2009 schloss Augustin Rebetez (*1986) die Fotofachklasse am Centre d’enseignement professionel de Vevey (CEPV) ab. Eine seiner ersten Ausstellungen hatte er 2011 in der CARAVAN-Ausstellungsreihe für junge Kunst im Aargauer Kunsthaus. Er zeigte dort eine bildgewaltige Wandinstallation aus unterschiedlichen Fotoserien – mal dokumentarisch, mal inszeniert, machte der junge Jurassier bereits damals deutlich, dass ihm Genres egal sind. Irgendwo zwischen Folk-Art und Punk schwingt in allen Arbeiten das Lebensgefühl einer Generation mit, die vom Overload des Informationszeitalters erzogen wurde. Durchtränkt von dieser Gen-Y-Nonchalance zeigt Rebetez auch 12 Jahre nach seinem Debüt in Aarau, dass ihm das Spiel zwischen high und low art und die damit verbundene Gesellschaftskritik immer noch meisterhaft glückt: „The Good Life“, eine Serie aus Kohlezeichnungen, in denen der Künstler gute Ratschläge aus dem Freundes- und Bekanntenkreis zu grotesken Piktogrammen gerinnen lässt, mag dem Publikum zur Anschauung dienen.

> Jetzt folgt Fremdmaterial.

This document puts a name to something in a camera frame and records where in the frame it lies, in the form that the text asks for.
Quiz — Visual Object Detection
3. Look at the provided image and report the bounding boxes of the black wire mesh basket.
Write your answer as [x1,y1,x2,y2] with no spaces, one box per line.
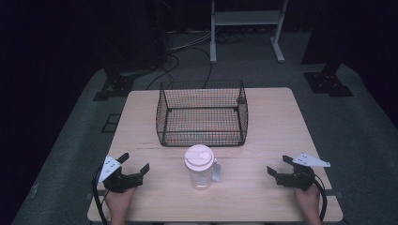
[155,80,249,148]

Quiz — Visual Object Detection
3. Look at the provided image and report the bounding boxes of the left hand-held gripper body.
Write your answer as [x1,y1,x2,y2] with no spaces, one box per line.
[98,155,145,193]

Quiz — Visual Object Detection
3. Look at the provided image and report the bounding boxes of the person's right hand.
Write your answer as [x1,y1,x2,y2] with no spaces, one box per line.
[294,185,323,225]

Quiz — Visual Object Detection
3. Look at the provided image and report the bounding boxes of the clear plastic cup pink lid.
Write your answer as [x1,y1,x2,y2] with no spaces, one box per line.
[183,143,222,190]

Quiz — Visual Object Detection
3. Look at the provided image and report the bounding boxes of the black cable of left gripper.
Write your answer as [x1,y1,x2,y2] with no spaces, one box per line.
[91,164,111,225]

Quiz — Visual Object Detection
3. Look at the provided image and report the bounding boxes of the black metal stand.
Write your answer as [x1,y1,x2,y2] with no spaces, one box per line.
[92,46,136,102]
[303,46,355,98]

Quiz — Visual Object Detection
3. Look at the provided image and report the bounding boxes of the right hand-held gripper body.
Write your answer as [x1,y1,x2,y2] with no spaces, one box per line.
[276,152,331,192]

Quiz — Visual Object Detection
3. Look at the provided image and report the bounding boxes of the white floor cable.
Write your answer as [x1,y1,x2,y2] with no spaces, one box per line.
[167,29,213,53]

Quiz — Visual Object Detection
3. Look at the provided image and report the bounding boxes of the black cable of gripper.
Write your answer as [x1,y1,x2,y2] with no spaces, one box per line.
[313,173,329,223]
[91,164,111,225]

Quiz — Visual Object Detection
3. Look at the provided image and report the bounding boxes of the black floor cable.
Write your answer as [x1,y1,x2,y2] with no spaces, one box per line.
[170,46,214,89]
[145,53,180,91]

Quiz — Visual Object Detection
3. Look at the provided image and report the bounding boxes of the person's left hand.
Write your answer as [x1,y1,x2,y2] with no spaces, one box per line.
[104,187,137,225]

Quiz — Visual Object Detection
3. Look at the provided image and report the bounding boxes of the white metal desk frame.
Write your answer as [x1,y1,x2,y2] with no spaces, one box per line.
[209,0,289,65]

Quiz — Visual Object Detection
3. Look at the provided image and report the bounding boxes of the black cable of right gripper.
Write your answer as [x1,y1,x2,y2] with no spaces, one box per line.
[313,173,329,223]

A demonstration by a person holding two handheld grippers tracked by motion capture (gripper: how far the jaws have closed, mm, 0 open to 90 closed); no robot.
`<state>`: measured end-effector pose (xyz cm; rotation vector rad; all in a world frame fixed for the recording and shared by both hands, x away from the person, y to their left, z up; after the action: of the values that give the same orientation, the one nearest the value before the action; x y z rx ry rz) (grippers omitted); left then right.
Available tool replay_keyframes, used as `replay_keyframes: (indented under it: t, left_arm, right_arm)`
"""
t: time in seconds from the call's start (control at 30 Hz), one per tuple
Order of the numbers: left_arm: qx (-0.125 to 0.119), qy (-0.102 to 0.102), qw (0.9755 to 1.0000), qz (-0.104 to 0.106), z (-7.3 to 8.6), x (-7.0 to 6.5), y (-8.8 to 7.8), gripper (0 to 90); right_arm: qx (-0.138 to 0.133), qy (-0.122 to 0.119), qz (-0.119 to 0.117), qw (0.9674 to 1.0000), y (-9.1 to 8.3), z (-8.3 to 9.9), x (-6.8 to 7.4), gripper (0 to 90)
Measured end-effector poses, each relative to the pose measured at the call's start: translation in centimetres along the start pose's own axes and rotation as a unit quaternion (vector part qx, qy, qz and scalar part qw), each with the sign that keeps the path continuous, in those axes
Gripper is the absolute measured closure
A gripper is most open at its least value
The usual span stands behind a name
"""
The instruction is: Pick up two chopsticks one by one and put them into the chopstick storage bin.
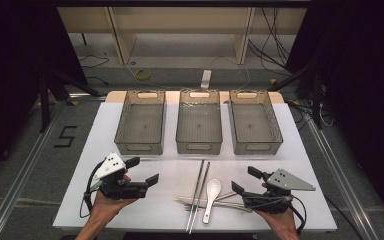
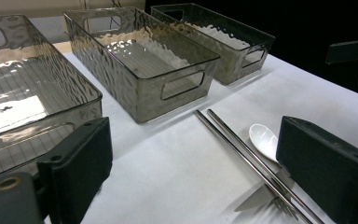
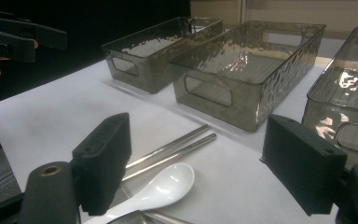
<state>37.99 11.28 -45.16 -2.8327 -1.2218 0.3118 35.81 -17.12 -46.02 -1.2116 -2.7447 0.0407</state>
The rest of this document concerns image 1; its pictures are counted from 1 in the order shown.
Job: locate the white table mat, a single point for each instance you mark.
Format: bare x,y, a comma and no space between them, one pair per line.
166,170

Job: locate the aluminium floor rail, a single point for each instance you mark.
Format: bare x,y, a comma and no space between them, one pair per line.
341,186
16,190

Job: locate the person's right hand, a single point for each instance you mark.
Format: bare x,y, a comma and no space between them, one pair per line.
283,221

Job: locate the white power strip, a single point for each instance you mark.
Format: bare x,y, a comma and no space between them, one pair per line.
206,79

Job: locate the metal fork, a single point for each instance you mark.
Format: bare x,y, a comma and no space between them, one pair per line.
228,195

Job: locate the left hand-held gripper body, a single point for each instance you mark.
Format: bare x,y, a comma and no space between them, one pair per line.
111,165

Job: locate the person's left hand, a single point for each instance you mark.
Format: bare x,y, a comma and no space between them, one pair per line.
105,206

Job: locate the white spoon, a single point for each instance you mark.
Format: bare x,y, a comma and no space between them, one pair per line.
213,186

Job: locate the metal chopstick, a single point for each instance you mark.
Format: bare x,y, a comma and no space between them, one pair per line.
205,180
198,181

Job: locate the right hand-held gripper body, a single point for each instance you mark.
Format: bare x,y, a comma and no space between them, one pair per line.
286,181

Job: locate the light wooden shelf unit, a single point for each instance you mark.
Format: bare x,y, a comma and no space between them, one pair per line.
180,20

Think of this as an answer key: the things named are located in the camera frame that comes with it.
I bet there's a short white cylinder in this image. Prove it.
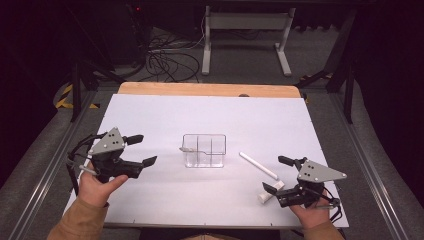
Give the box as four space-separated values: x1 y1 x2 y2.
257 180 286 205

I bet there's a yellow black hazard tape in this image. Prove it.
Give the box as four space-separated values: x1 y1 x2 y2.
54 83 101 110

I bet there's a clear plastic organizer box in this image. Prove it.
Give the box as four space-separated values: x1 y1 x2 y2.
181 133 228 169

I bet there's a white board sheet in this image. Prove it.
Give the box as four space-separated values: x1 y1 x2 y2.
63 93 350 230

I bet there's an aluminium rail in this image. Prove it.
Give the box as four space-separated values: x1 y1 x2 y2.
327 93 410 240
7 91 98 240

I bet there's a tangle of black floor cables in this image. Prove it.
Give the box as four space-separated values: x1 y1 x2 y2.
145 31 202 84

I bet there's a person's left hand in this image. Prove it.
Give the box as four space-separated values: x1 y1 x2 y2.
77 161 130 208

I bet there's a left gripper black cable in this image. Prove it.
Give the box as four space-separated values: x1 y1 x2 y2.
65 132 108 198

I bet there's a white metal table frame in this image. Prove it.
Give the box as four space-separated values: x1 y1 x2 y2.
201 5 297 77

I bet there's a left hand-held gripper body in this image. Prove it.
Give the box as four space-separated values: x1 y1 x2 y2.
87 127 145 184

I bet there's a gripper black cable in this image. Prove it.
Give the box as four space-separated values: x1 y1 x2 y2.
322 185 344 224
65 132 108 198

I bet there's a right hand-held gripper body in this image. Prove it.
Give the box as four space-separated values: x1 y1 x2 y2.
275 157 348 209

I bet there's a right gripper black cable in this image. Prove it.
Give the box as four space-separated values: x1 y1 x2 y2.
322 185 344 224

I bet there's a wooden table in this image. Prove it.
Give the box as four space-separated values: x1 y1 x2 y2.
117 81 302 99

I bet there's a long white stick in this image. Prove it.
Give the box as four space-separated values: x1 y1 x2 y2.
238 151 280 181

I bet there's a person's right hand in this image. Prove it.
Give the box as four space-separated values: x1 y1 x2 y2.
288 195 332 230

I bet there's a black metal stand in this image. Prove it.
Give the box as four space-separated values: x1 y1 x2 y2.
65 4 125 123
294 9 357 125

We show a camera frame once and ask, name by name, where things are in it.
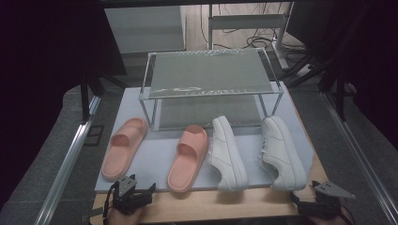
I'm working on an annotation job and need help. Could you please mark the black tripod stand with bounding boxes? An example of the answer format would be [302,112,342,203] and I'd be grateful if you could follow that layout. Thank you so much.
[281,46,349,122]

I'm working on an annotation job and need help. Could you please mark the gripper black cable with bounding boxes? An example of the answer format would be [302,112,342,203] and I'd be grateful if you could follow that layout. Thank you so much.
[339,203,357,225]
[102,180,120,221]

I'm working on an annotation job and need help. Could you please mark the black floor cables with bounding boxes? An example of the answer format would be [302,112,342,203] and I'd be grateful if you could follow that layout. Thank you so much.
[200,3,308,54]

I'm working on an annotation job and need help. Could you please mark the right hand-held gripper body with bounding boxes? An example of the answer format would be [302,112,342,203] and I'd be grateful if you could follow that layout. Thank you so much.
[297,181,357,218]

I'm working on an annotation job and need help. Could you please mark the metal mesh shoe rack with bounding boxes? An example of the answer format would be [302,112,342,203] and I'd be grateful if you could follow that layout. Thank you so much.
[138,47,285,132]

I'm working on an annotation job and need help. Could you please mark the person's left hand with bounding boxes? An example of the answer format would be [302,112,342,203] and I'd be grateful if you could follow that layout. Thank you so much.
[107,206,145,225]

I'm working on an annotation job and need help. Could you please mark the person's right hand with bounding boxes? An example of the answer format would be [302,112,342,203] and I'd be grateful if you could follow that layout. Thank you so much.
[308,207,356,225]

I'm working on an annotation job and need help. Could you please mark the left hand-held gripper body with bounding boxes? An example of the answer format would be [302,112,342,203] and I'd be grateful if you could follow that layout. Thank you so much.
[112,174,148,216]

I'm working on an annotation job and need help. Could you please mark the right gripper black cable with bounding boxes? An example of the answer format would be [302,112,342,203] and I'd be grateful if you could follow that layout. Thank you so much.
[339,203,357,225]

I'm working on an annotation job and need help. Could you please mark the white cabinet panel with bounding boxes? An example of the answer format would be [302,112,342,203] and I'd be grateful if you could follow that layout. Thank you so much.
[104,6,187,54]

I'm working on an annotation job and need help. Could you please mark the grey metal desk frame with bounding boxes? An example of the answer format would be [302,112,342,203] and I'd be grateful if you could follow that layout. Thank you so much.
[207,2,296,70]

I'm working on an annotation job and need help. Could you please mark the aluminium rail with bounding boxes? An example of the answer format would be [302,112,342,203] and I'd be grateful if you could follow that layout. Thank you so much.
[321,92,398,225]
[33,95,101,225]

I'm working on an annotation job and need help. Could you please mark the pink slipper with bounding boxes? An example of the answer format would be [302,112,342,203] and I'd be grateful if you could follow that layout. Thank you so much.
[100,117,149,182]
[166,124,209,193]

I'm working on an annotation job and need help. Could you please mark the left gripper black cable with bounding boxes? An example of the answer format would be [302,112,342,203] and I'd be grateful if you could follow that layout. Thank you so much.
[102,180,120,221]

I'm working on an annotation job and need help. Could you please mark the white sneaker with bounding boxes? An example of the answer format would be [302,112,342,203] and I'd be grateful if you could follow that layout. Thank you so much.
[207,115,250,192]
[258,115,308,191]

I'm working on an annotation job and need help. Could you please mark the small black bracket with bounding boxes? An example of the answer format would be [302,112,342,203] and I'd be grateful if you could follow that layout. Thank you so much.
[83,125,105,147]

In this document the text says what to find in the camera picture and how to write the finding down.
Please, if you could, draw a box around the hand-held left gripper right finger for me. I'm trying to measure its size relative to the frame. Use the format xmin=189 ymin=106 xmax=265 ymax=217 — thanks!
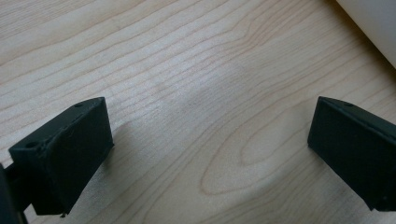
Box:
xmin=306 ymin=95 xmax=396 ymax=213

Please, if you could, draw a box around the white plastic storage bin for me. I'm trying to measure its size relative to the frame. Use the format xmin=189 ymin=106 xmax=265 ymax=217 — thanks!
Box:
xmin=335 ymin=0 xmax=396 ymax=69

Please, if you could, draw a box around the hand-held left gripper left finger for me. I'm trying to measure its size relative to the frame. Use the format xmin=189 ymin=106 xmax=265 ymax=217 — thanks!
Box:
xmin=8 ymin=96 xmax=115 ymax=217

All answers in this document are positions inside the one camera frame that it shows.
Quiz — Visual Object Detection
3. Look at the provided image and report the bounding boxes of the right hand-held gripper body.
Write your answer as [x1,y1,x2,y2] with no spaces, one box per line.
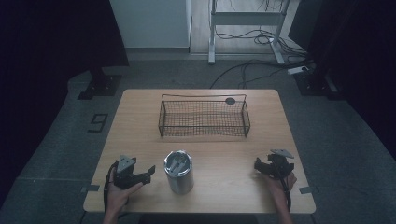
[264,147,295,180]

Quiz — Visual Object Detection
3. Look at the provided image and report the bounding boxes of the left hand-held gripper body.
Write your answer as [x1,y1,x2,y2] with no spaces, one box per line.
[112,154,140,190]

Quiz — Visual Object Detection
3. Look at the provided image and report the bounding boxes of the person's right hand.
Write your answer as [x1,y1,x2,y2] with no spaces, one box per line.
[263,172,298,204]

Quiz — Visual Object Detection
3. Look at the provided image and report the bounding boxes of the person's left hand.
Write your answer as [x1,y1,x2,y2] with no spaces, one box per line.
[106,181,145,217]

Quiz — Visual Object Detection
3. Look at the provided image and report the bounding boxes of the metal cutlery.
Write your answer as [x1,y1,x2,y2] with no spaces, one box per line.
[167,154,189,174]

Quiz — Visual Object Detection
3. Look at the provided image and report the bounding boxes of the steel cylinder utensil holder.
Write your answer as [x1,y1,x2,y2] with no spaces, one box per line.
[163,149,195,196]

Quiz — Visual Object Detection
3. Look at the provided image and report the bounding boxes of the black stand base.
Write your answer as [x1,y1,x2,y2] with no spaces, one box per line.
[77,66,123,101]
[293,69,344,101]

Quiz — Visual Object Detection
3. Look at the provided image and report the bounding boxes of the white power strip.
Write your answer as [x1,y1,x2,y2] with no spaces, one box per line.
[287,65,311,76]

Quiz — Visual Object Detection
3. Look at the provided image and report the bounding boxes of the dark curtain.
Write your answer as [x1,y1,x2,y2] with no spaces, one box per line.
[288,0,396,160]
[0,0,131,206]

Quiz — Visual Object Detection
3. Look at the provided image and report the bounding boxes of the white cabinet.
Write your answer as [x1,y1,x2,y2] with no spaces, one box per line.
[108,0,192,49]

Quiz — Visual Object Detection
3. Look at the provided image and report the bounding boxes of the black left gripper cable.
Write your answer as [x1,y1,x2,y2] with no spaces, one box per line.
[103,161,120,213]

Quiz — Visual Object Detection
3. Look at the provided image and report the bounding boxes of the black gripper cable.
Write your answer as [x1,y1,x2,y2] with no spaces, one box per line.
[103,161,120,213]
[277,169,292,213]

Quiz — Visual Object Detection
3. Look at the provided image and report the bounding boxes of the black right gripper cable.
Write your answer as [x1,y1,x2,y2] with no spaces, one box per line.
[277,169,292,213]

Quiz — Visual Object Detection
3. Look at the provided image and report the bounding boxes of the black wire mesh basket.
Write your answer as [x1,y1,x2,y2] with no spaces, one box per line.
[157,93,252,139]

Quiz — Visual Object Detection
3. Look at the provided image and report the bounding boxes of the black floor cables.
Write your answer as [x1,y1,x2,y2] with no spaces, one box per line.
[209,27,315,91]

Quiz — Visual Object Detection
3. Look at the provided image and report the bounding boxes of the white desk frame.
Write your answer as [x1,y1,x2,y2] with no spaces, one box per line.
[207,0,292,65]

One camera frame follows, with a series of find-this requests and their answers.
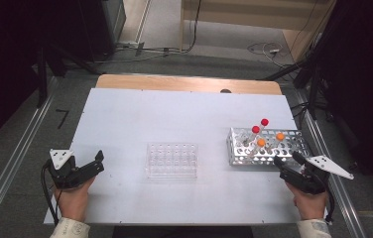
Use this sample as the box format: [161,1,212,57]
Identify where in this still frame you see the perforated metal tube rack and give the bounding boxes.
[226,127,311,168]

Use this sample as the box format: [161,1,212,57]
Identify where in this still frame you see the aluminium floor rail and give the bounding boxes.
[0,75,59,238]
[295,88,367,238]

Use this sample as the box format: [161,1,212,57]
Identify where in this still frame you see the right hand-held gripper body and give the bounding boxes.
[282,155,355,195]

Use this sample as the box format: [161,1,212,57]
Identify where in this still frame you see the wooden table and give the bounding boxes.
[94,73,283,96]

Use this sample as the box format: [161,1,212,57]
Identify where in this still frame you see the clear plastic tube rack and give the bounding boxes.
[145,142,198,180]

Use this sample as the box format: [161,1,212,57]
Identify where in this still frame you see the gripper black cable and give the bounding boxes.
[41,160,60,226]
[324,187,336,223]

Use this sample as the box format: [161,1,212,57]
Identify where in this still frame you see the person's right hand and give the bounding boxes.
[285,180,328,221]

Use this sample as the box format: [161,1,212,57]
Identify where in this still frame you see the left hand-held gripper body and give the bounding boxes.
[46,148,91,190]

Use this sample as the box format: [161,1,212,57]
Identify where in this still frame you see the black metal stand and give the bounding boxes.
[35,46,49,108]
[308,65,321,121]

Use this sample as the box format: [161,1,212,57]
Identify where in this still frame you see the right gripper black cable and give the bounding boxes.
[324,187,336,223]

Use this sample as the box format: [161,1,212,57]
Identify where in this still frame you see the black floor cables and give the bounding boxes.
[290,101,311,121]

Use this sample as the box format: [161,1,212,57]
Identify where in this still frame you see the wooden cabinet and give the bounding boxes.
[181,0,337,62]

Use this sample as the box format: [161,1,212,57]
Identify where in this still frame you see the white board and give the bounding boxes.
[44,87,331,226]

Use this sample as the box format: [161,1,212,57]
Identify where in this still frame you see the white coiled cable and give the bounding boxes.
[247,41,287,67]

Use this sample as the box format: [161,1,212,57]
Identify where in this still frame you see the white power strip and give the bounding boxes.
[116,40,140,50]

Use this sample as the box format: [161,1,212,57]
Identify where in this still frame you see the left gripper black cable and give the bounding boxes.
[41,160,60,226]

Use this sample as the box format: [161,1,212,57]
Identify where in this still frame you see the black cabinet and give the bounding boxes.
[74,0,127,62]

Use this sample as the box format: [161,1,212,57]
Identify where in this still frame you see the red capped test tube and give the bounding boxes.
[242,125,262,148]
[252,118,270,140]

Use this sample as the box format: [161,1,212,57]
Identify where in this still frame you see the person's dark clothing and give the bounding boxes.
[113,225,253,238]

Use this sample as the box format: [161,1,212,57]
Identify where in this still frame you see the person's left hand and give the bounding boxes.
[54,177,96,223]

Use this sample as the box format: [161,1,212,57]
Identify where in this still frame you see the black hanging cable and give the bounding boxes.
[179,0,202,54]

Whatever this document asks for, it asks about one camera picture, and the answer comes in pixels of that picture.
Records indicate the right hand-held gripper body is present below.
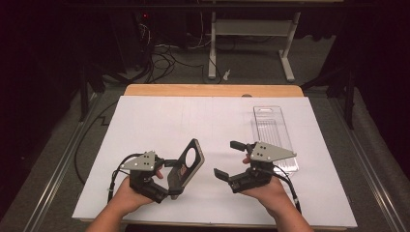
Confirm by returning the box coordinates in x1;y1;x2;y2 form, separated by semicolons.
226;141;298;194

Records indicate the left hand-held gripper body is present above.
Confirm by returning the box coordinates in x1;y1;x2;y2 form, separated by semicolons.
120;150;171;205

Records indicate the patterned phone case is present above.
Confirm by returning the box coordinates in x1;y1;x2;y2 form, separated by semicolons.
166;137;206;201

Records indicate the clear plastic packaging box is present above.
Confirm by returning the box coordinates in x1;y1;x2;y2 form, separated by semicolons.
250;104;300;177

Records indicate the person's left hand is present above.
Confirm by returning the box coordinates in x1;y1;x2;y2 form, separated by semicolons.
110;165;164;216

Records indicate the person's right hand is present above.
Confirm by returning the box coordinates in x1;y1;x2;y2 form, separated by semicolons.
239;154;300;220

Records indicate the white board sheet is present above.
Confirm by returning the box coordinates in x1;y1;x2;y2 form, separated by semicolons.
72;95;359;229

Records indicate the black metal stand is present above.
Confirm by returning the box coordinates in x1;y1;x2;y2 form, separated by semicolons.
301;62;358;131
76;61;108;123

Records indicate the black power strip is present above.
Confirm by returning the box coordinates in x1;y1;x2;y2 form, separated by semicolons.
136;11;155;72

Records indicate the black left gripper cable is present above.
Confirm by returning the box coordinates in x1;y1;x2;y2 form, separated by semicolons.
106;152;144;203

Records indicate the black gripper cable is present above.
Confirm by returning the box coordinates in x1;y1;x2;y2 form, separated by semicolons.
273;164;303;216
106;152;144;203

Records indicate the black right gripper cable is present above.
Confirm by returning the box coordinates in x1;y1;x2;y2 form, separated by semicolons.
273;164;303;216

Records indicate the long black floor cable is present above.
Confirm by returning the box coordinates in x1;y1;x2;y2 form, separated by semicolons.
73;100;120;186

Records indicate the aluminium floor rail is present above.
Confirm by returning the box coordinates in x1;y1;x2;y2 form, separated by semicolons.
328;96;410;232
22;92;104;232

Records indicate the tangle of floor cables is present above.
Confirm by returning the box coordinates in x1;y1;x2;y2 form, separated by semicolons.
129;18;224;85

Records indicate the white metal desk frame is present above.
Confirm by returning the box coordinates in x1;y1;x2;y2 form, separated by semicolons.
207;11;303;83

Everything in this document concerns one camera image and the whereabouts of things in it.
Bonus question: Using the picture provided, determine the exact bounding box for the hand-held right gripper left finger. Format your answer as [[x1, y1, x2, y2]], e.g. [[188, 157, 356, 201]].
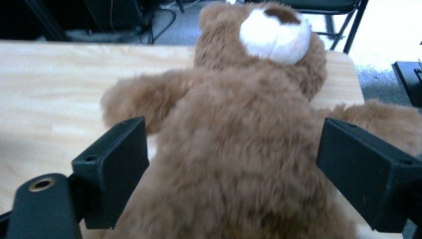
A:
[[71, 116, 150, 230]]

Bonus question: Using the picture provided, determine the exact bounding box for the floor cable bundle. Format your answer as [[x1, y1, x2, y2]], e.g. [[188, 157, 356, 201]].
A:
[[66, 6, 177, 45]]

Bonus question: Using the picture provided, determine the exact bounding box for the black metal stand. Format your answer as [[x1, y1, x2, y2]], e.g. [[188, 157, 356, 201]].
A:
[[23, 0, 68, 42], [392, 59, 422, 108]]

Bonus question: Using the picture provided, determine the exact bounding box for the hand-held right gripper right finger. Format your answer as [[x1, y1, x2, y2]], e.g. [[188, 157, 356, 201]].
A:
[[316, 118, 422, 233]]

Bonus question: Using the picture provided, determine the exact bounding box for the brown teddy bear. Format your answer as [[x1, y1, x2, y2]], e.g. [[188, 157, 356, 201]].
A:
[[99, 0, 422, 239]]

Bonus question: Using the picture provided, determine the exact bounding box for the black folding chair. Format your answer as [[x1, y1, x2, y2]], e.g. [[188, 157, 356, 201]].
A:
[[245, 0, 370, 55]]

Als Schenkung des Künstlers ist die zehnteilige Serie im Zuge seiner ersten grossen Einzelausstellung „Vitamin“ (18.2.–29.5.2023) in die Sammlung des Aargauer Kunsthaus eingegangen. Die zehn Blätter fächern die Themen- und Medienvielfalt von Rebetez‘ Schaffen exemplarisch auf. Lesen wir beispielsweise einen von Zange, Filzstift und Pfeil umrahmten Schriftzug mit den Worten „Radicalize your Activity“, denken wir sofort an Rebetez‘ kompromisslose Verbindung von Kunst und Leben. Sein Wohnhaus gleicht seit längerem einem Gesamtkunstwerk, das immer wieder als Schauplatz für unterschiedliche Videoarbeiten wie „Liquid Panic“ (2018) oder „LOVE OF GOD: IN QUARANTINE“ (2020) diente. Sein neustes Projekt, „La Maison Totale“, eröffnet im Juni 2024: Das Haus in Bôle (NE) beherbergt neben diversen Atelierräumen für Keramik oder Holz auch ein permanentes Museum, eine Bar und einen Skulpturenpark. Ergänzt wird das Ganze von einem Plattenstudio; wobei wir bereits bei der Kohlezeichnung „Print Newspapers“ wären. Mit seinem Label Rapace, das sowohl Buch- als auch Musikverlag ist, hat sich das Enfant Terrible der Schweizer Kunstszene seit längerem ein zweites Standbein in der Kreativbranche eröffnet. „Create the Max“ scheint das Motto zu sein! Und trotzdem – betrachten wir den schlecht gezeichneten Katzenkopf jener Zeichnung, zweifeln wir an der Ernsthaftigkeit dieses Ausspruchs spätkapitalistischer Macher-Ideologie. Immer wieder macht Rebetez sich auch lustig über die Prätentionen unserer Leistungsgesellschaft. „Give Everything“ wird da zur gleichen Werbefloskel wie das mantrartige „Keep it simple“ berühmter Bauhauslehrenden. Wer schon meint, es gehe hier nur um Exzentrik, den holt „Choose a strong Password“ zurück auf den Teppich der Tatsachen: Unser Leben ist voller Widersprüche – und das ist gut so.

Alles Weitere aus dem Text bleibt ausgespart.